**Action item:**
The expected result is the segment of the entries that begins with the line containing "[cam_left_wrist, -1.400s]" and ends with the last line, copied verbatim.

**Records contained in a dataset:**

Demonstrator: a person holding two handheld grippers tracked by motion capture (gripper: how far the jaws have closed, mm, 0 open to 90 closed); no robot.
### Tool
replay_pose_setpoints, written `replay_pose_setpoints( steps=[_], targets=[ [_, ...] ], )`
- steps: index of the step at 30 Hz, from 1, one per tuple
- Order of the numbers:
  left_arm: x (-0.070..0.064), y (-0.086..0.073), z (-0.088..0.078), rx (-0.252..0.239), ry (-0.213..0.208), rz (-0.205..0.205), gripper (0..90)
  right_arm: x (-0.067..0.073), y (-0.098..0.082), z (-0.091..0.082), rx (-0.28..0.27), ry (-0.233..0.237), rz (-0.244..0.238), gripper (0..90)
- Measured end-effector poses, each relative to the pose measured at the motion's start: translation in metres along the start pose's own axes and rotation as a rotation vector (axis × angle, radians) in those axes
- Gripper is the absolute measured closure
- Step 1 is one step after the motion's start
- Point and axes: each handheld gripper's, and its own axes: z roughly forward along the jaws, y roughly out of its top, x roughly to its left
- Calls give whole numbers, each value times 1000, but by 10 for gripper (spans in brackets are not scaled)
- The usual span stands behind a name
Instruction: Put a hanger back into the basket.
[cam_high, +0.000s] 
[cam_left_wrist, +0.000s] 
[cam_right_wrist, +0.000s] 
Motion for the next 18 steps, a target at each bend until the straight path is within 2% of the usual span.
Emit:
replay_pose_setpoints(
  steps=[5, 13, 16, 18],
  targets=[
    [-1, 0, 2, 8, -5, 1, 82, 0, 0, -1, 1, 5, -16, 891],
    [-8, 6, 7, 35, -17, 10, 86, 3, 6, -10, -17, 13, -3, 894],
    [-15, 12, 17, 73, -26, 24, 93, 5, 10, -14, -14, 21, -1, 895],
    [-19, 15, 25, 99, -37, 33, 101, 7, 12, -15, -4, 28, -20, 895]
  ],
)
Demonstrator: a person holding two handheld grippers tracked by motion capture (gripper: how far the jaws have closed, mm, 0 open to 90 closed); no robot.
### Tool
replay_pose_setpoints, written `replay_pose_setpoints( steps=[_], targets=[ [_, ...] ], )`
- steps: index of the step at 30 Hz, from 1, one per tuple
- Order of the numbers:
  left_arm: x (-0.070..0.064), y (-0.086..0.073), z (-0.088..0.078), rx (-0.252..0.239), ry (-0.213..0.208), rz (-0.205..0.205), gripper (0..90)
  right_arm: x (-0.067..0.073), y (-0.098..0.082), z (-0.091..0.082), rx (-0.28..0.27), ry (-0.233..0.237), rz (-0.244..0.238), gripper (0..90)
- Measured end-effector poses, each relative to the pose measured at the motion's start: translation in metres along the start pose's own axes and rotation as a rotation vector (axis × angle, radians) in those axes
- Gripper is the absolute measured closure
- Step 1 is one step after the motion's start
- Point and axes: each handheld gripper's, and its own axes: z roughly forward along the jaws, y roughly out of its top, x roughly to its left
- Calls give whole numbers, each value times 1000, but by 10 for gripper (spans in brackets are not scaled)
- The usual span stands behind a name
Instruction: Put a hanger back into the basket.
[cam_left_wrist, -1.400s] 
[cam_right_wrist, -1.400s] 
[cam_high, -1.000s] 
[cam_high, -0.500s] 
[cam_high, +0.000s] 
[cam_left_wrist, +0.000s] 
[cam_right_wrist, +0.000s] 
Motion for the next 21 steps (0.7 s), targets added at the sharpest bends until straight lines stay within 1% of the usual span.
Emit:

**Problem solution:**
[cam_left_wrist, -1.400s] 
[cam_right_wrist, -1.400s] 
[cam_high, -1.000s] 
[cam_high, -0.500s] 
[cam_high, +0.000s] 
[cam_left_wrist, +0.000s] 
[cam_right_wrist, +0.000s] 
Motion for the next 21 steps (0.7 s), targets added at the sharpest bends until straight lines stay within 1% of the usual span.
Emit:

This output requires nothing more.